* [Work request] Give back all the data exactly, line by line.

* [Information supplied]
---------------

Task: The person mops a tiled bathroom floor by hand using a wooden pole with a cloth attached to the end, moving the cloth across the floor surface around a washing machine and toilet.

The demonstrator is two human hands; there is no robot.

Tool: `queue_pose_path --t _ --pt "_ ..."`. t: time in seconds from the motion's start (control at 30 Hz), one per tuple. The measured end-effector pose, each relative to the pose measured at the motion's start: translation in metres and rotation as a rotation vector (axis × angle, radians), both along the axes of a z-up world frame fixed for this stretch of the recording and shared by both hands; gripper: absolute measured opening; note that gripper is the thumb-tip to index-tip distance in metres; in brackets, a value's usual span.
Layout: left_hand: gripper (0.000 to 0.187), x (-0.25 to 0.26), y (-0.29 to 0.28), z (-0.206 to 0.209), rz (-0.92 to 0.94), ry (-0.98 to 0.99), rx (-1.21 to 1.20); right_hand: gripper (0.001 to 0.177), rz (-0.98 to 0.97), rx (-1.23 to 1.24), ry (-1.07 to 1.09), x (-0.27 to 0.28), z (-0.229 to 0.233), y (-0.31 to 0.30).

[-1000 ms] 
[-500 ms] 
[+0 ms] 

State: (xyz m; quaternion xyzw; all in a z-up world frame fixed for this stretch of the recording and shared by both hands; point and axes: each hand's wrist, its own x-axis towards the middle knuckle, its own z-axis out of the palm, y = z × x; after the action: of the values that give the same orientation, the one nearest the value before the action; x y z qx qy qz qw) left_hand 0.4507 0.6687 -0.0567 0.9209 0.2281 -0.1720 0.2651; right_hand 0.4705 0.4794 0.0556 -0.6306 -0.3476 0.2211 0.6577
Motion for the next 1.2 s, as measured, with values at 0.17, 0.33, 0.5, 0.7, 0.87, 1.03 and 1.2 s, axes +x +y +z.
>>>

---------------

* [Answer section]
Task: The person mops a tiled bathroom floor by hand using a wooden pole with a cloth attached to the end, moving the cloth across the floor surface around a washing machine and toilet.

The demonstrator is two human hands; there is no robot.

Tool: `queue_pose_path --t _ --pt "_ ..."`. t: time in seconds from the motion's start (control at 30 Hz), one per tuple. The measured end-effector pose, each relative to the pose measured at the motion's start: translation in metres and rotation as a rotation vector (axis × angle, radians), both along the axes of a z-up world frame fixed for this stretch of the recording and shared by both hands; gripper: absolute measured opening; note that gripper is the thumb-tip to index-tip distance in metres; in brackets, a value's usual span.
Layout: left_hand: gripper (0.000 to 0.187), x (-0.25 to 0.26), y (-0.29 to 0.28), z (-0.206 to 0.209), rz (-0.92 to 0.94), ry (-0.98 to 0.99), rx (-1.21 to 1.20); right_hand: gripper (0.001 to 0.177), rz (-0.98 to 0.97), rx (-1.23 to 1.24), ry (-1.07 to 1.09), x (-0.27 to 0.28), z (-0.229 to 0.233), y (-0.31 to 0.30).

[-1000 ms] 
[-500 ms] 
[+0 ms] 

State: (xyz m; quaternion xyzw; all in a z-up world frame fixed for this stretch of the recording and shared by both hands; point and axes: each hand's wrist, its own x-axis towards the middle knuckle, its own z-axis out of the palm, y = z × x; after the action: of the values that give the same orientation, the one nearest the value before the action; x y z qx qy qz qw) left_hand 0.4507 0.6687 -0.0567 0.9209 0.2281 -0.1720 0.2651; right_hand 0.4705 0.4794 0.0556 -0.6306 -0.3476 0.2211 0.6577
Motion for the next 1.2 s, as measured, with values at 0.17, 0.33, 0.5, 0.7, 0.87, 1.03 and 1.2 s, axes +x +y +z.
>>>

The response to the exercise is now complete.